# Wash Metro could shut down entire rail lines for 6 months



## AmtrakBlue (Mar 30, 2016)

https://www.washingtonpost.com/local/trafficandcommuting/2016/03/30/fba8ae0a-f688-11e5-9804-537defcc3cf6_story.html

Metro could shut down entire rail lines to do extended maintenance, board chair says



> Metro’s top officials warned Wednesday that the transit system is in such need of repair that they might shut down entire rail lines for as long as six months for maintenance, potentially snarling thousands of daily commutes and worsening congestion in the already traffic-clogged region.
> 
> Board Chairman Jack Evans and General Manager Paul J. Wiedefeld put rail riders on notice about possible extended closures at a high-level conference of local leaders. The discussion also revealed strong resistance to what Evans said was a “dire” need for more than $1 billion a year in additional funding for Metro.


----------



## Bob Dylan (Mar 30, 2016)

Wow! Imagine shutting down BART, the L, SEPTA,MTBA,NJT or the New York Subway system for 6 months!


----------



## jebr (Mar 30, 2016)

Bob Dylan said:


> Wow! Imagine shutting down BART, the L, SEPTA,MTBA,NJT or the New York Subway system for 6 months!


The CTA actually did something similar with the Red Line south of the loop a few years back. It was closed for 6-8 months for a full rebuild.


----------



## Ryan (Mar 30, 2016)

Chicago did it, and it ended up very well.


----------



## AmtrakBlue (Mar 30, 2016)

Bob Dylan said:


> Wow! Imagine shutting down BART, the L, SEPTA,MTBA,NJT or the New York Subway system for 6 months!


They're not planning to shut the whole system down at once, but whole lines within the system.


----------



## afigg (Mar 30, 2016)

What I don't get is that WMATA has been doing significant disruptive shutdowns of stations & segments and a lot of single tracking on weekends for circa 4 years now. From all the recent problems, it is not at all clear that the repair and maintenance work was being done properly. How much of the work that needs to be done is do-over or repeat work?

Honestly, WMATA needs to repair or fix the maintenance and repair department and the quality inspector teams first before they do long shutdowns of major portions of lines. Fortunately, I think the board ended up hiring the better choice in Paul Wiedefeld to manage WMATA than the CFO or finance turn-around expert most of the board was fixated on last year. WMATA needed an experienced manager who can deal with maintenance, repair, and operational staff and management of a transportation system, not a CFO.

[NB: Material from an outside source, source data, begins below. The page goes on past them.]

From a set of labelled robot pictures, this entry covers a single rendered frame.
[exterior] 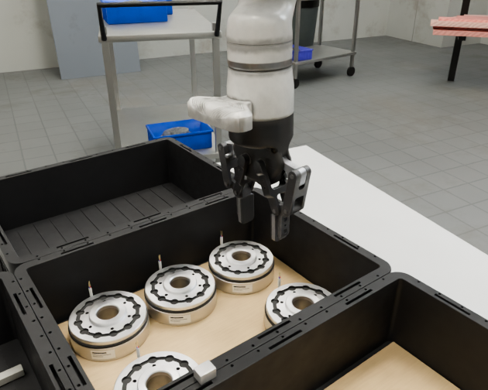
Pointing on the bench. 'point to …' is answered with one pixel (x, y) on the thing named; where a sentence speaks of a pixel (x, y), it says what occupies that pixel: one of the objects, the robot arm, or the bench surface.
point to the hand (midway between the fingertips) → (262, 219)
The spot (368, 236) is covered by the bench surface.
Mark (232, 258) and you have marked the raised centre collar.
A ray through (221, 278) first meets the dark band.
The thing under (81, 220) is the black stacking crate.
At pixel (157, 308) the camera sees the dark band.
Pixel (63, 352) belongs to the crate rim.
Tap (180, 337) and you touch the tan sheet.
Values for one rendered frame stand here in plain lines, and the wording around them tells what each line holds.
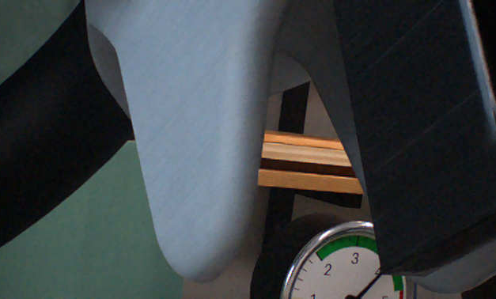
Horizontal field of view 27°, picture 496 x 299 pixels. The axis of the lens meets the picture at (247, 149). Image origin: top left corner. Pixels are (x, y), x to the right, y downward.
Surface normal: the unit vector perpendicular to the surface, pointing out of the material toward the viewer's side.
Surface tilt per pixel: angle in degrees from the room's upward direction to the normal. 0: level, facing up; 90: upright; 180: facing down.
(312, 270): 90
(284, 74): 149
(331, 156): 90
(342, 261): 90
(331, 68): 91
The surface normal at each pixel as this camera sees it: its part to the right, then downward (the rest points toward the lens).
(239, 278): 0.48, 0.11
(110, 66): 0.12, 0.91
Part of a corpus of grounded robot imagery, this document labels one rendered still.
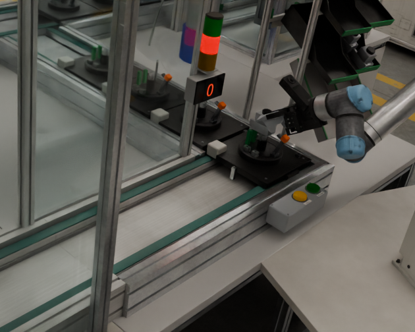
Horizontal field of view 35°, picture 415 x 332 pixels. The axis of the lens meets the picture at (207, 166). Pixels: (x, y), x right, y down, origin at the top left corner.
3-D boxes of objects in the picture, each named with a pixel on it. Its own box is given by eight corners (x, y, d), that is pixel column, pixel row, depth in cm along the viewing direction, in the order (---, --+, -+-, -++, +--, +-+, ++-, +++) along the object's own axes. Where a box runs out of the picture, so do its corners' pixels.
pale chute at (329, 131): (344, 135, 223) (353, 131, 220) (317, 143, 216) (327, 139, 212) (315, 58, 225) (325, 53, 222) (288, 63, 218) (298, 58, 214)
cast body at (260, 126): (275, 133, 203) (280, 112, 199) (267, 137, 200) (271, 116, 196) (253, 122, 207) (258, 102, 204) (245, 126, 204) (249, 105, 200)
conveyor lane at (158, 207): (304, 187, 215) (310, 161, 210) (109, 304, 157) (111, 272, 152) (237, 149, 229) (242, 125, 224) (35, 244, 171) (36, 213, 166)
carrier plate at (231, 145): (310, 164, 210) (311, 159, 209) (265, 189, 194) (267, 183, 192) (251, 133, 222) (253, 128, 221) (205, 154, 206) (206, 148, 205)
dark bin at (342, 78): (354, 79, 214) (367, 64, 209) (328, 85, 206) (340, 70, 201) (307, 17, 224) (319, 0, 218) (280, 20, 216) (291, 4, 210)
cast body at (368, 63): (369, 70, 222) (381, 55, 217) (360, 72, 219) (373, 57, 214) (354, 51, 225) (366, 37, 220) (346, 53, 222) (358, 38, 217)
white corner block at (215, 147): (225, 156, 207) (227, 145, 204) (216, 161, 203) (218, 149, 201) (214, 149, 209) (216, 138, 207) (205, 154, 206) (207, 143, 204)
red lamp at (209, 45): (221, 52, 183) (224, 35, 180) (209, 55, 179) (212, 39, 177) (207, 46, 185) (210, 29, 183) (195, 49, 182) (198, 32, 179)
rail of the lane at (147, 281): (327, 191, 215) (335, 163, 210) (126, 318, 154) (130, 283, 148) (313, 183, 218) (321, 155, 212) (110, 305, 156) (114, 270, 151)
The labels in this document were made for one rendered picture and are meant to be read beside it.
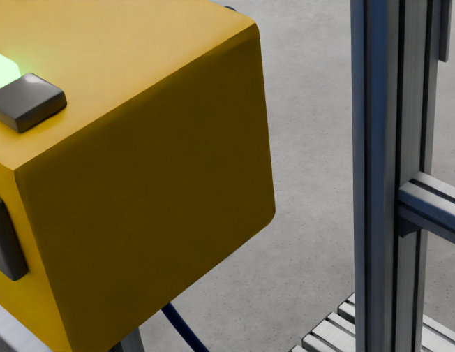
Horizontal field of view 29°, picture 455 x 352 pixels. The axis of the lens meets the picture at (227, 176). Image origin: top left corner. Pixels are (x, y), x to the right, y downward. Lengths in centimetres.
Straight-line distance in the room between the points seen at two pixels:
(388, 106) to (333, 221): 92
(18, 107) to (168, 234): 7
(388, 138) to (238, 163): 61
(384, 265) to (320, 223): 76
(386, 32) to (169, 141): 58
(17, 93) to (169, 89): 5
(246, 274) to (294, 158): 36
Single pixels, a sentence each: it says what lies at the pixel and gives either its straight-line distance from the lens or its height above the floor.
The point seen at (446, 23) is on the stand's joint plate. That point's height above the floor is 76.
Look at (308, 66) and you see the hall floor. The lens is 225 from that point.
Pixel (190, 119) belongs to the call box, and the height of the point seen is 105.
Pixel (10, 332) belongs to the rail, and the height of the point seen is 86.
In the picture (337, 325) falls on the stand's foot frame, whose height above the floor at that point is 7.
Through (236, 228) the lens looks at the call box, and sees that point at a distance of 32.
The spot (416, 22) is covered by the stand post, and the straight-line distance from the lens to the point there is 87.
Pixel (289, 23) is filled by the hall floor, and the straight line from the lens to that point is 244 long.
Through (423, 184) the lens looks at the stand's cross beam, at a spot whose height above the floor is 58.
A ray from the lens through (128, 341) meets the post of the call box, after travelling 42.
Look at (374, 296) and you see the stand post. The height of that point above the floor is 42.
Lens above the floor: 121
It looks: 39 degrees down
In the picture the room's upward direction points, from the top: 8 degrees counter-clockwise
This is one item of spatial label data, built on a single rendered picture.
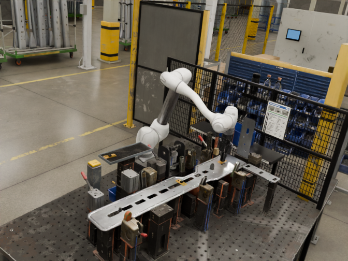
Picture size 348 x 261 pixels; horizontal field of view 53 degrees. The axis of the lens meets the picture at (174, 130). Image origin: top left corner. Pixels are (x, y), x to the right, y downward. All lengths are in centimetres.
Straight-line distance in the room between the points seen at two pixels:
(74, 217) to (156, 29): 328
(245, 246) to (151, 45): 350
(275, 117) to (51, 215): 192
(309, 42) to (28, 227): 786
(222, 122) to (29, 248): 146
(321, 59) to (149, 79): 498
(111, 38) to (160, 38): 507
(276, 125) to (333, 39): 613
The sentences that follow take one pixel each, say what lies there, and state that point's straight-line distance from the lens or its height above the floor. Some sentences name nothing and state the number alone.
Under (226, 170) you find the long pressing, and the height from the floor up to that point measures 100.
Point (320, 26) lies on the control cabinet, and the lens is 908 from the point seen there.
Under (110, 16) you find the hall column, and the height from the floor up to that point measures 126.
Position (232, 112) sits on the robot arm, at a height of 145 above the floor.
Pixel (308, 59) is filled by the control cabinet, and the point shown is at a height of 91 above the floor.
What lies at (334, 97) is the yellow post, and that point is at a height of 162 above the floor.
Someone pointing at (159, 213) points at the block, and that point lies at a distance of 208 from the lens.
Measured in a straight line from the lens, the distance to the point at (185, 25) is 483.
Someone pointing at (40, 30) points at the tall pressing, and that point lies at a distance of 1015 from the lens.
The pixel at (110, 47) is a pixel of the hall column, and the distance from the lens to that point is 1010.
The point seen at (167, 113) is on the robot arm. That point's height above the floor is 122.
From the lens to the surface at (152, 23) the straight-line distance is 518.
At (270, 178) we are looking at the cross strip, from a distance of 272.
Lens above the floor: 227
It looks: 23 degrees down
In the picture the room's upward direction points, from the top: 7 degrees clockwise
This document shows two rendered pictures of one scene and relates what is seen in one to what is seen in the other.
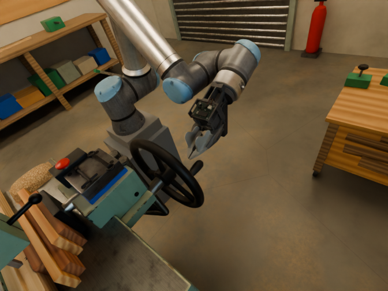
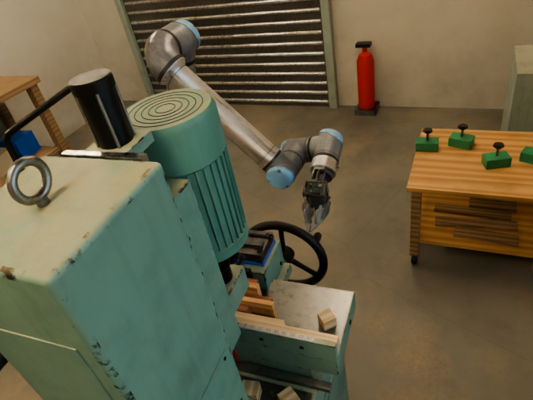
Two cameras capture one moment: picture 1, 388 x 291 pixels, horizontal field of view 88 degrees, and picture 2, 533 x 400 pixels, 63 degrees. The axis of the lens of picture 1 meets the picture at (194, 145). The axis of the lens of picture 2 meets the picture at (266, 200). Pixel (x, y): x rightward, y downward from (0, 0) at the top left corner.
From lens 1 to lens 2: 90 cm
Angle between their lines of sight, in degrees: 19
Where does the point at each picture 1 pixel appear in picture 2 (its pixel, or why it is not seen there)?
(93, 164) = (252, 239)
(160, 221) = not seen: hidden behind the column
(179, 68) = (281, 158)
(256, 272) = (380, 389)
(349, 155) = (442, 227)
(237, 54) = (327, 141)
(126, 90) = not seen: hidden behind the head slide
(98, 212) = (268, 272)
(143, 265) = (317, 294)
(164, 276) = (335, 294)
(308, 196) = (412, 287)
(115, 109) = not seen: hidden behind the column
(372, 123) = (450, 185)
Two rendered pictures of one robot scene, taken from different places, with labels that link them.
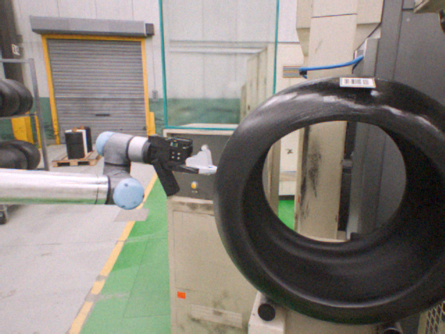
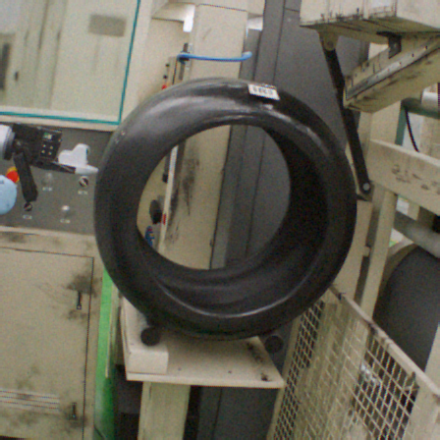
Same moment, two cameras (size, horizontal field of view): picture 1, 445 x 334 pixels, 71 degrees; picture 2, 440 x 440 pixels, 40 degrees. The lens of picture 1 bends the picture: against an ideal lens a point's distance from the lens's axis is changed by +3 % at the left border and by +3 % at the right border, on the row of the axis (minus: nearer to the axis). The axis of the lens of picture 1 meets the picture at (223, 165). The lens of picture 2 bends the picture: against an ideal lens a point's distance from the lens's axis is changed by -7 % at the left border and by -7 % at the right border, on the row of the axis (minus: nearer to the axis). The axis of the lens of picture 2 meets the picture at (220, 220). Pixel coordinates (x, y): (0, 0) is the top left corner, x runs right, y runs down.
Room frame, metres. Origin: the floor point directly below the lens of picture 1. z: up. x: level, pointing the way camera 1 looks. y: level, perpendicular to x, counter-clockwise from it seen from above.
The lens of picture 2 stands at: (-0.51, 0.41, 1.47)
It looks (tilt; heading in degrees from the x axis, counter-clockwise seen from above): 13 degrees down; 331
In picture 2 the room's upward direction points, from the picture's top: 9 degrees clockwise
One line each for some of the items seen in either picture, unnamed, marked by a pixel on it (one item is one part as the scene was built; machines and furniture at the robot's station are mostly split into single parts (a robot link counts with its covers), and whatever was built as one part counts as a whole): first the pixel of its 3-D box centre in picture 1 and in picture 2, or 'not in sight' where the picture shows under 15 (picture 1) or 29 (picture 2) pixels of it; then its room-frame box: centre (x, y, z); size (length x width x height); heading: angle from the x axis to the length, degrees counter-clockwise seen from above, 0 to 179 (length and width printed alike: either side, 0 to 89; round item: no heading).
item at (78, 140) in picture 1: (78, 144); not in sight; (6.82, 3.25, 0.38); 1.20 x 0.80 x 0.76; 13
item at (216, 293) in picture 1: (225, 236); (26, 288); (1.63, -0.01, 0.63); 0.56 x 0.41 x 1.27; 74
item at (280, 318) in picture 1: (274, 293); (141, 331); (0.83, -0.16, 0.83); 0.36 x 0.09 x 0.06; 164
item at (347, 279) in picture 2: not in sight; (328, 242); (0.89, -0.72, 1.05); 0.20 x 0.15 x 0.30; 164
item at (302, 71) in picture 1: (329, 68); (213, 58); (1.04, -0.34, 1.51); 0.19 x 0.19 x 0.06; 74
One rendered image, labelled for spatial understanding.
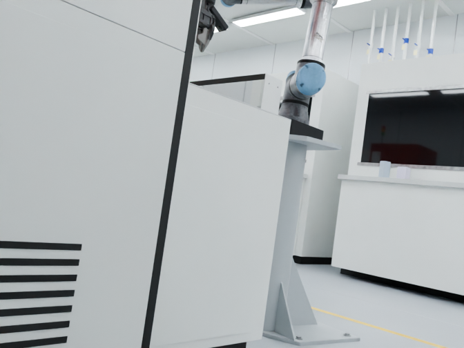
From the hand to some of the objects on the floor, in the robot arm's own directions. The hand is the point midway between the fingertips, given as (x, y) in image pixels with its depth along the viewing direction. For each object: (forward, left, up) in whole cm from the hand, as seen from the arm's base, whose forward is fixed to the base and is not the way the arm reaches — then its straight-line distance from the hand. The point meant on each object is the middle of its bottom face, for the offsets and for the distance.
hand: (203, 49), depth 196 cm
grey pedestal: (-59, +18, -107) cm, 124 cm away
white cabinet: (+19, +1, -112) cm, 114 cm away
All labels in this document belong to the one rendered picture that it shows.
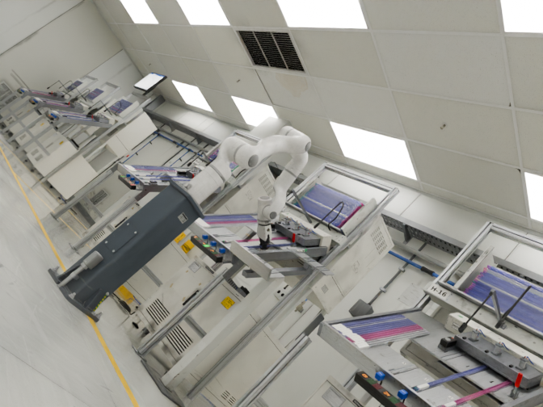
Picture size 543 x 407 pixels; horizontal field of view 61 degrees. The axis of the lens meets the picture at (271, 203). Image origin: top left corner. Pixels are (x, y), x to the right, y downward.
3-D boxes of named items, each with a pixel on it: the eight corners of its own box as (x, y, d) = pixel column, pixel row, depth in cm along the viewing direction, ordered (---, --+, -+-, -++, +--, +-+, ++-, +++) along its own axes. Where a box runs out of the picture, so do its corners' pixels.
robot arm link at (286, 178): (305, 182, 271) (275, 224, 270) (292, 174, 284) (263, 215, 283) (295, 174, 265) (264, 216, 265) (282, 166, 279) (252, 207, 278)
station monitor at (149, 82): (144, 91, 683) (166, 75, 694) (131, 86, 728) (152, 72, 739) (149, 98, 691) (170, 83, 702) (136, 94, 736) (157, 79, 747)
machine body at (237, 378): (166, 377, 262) (246, 300, 278) (127, 316, 316) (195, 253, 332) (222, 425, 300) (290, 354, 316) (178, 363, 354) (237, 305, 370)
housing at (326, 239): (318, 256, 305) (323, 236, 302) (276, 230, 343) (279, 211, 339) (327, 255, 310) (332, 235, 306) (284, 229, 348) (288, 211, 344)
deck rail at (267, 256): (233, 265, 264) (234, 255, 262) (231, 263, 265) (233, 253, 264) (326, 255, 306) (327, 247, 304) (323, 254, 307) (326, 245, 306)
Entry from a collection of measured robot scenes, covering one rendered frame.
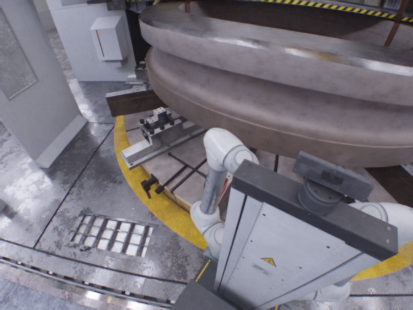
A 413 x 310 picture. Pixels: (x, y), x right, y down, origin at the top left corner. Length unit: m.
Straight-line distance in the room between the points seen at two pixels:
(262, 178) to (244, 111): 1.42
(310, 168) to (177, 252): 1.97
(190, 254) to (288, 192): 1.86
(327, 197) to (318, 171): 0.05
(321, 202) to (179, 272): 1.91
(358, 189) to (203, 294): 1.05
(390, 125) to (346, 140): 0.45
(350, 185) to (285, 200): 0.12
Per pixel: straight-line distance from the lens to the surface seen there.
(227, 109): 1.85
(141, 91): 3.33
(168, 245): 2.26
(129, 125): 3.25
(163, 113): 2.42
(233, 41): 1.56
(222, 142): 0.85
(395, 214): 0.89
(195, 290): 1.28
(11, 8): 3.72
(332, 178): 0.37
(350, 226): 0.44
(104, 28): 4.95
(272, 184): 0.42
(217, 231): 1.21
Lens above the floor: 2.11
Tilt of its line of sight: 45 degrees down
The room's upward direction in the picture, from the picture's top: straight up
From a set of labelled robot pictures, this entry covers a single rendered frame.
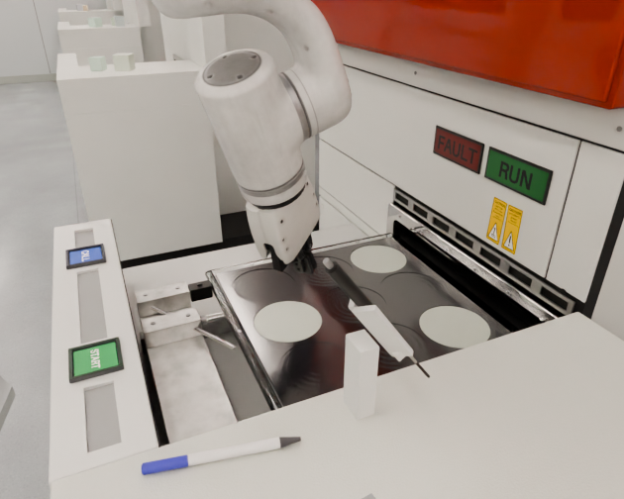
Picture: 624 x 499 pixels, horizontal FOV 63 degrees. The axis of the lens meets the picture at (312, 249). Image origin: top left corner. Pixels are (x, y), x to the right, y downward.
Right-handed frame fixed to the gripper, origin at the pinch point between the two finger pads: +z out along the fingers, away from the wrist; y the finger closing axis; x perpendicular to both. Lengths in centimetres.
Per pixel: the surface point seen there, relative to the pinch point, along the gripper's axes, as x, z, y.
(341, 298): 4.2, 9.1, -0.8
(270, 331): -0.7, 3.8, 10.5
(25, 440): -106, 88, 42
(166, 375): -8.7, 0.3, 22.8
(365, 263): 3.1, 14.0, -11.4
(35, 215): -266, 136, -59
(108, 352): -9.6, -10.2, 25.4
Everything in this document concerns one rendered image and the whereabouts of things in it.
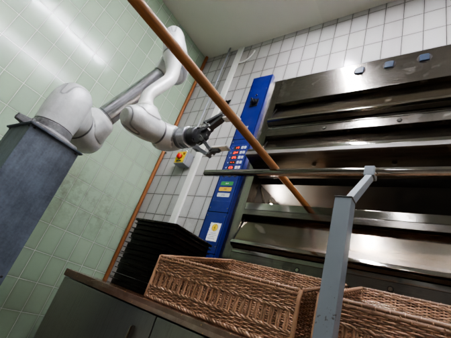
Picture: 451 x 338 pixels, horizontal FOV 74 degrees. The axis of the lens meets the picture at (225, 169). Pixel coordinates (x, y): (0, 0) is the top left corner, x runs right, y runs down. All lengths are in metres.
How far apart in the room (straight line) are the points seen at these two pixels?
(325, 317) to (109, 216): 1.68
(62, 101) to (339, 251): 1.13
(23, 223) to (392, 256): 1.35
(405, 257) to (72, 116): 1.40
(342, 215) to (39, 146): 1.04
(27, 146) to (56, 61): 0.91
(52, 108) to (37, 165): 0.24
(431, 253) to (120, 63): 2.05
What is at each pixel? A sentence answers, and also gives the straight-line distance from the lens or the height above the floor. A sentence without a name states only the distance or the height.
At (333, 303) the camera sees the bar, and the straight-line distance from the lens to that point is 0.72.
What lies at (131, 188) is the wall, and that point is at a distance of 2.22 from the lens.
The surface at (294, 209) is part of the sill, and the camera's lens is 1.52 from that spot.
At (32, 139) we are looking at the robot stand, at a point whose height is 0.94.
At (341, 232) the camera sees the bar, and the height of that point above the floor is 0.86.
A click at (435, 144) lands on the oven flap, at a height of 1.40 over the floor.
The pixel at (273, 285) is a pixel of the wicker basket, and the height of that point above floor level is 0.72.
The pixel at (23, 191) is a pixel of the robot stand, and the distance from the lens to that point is 1.26.
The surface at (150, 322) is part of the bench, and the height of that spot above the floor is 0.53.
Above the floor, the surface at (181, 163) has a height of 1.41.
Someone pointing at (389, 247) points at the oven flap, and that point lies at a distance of 1.36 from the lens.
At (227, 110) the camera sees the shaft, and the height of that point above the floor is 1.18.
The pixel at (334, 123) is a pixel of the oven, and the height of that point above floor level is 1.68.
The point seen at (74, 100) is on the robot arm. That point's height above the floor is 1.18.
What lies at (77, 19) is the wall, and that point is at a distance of 2.23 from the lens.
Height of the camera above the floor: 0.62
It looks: 24 degrees up
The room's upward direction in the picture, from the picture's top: 19 degrees clockwise
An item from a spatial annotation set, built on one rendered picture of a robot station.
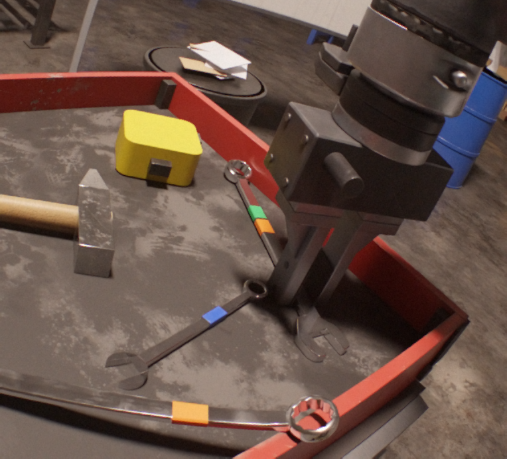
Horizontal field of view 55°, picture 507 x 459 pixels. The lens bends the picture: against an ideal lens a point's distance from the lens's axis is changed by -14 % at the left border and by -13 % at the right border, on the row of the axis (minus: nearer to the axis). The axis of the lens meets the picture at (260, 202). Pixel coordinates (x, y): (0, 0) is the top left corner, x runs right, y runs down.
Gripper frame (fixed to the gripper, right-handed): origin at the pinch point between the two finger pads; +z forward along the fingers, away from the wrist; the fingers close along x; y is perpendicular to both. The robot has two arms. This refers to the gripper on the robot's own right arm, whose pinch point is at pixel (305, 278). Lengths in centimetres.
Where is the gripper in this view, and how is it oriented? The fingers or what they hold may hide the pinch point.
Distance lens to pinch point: 44.7
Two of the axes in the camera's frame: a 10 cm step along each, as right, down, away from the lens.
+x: 8.8, 1.3, 4.6
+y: 3.1, 5.8, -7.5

As for the Chicago Red Line shutdown, there was an nearby alternative line they could bus people to. None of the lines in the DC Metro system branching outside of the core really have any alternatives other than moving people to buses running through already clogged traffic.


----------



## jis (Mar 30, 2016)

Bob Dylan said:


> Wow! Imagine shutting down BART, the L, SEPTA,MTBA,NJT or the New York Subway system for 6 months!


NJT actually does shut down entire lines from time to time for maintenance. Yeah not the NEC. But they have shut down the M&E, the Gladstone Line, the Pascack Valley Line and even the NJCL for such at times.


----------



## crabby_appleton1950 (Mar 31, 2016)

AmtrakBlue said:


> https://www.washingtonpost.com/local/trafficandcommuting/2016/03/30/fba8ae0a-f688-11e5-9804-537defcc3cf6_story.html
> 
> Metro could shut down entire rail lines to do extended maintenance, board chair says
> 
> ...


Does Congress pay for that $1 billion in funding? _Would Congress pass the spending?_


----------



## Ryan (Mar 31, 2016)

Funding is a mix of federal and local funding.


----------



## fairviewroad (Mar 31, 2016)

afigg said:


> As for the Chicago Red Line shutdown, there was an nearby alternative line they could bus people to. None of the lines in the DC Metro system branching outside of the core really have any alternatives other than moving people to buses running through already clogged traffic.


This is a fair point. But if done with enough advance notice and coordination, they could at least work with MARC and VRE for some alternatives. Not that MARC and VRE can magically add cars and service, but there *might* be some way of making that happen to a limited extent. That would help _some_ METRO passengers.


----------



## afigg (Apr 5, 2016)

GM Paul Wiedefeld is backing off or walking back Chairman Evans statement that entire lines might have to be shut down for months for repair and maintenance. Evans talked about shutting the Blue Line which doesn't make much sense since most of the Blue Line is on shared corridor segments with the Yellow, Orange, and Silver lines.

Washington Post (Apr 5): Metro general manager says no lengthy line closures are needed to make repairs. Starting excerpt:



> Metro General Manager Paul J. Wiedefeld said Tuesday that he has no plans to close any rail lines for months at a time to do maintenance work, saying that targeted repairs can be done by shutting down segments of track temporarily.
> 
> “I don’t see any need for a long closure of any part of the system,” Wiedefeld told reporters after a lunch meeting in Rockville with the Montgomery County Council.
> 
> Tracks, for example, could be shut down between a couple of stations, he said. In that case, bus bridges would carry passengers between stations. He said he’s also considering the possibility of limiting the train schedule to allow more time for overnight work. Wiedefeld said he will announce a plan in the next few weeks, specifying which lines or other parts of the system need attention first.


WMATA has been doing partial closures and single tracking on most weekends for 4 years, so I am not clear on what will be different. Well, maybe more extended weekend partial closures rather than single tracking. Either way, the pain will continue. Or is it the beatings will continue until moral improves and the maintenance & repair crews do their job properly the first time around?


----------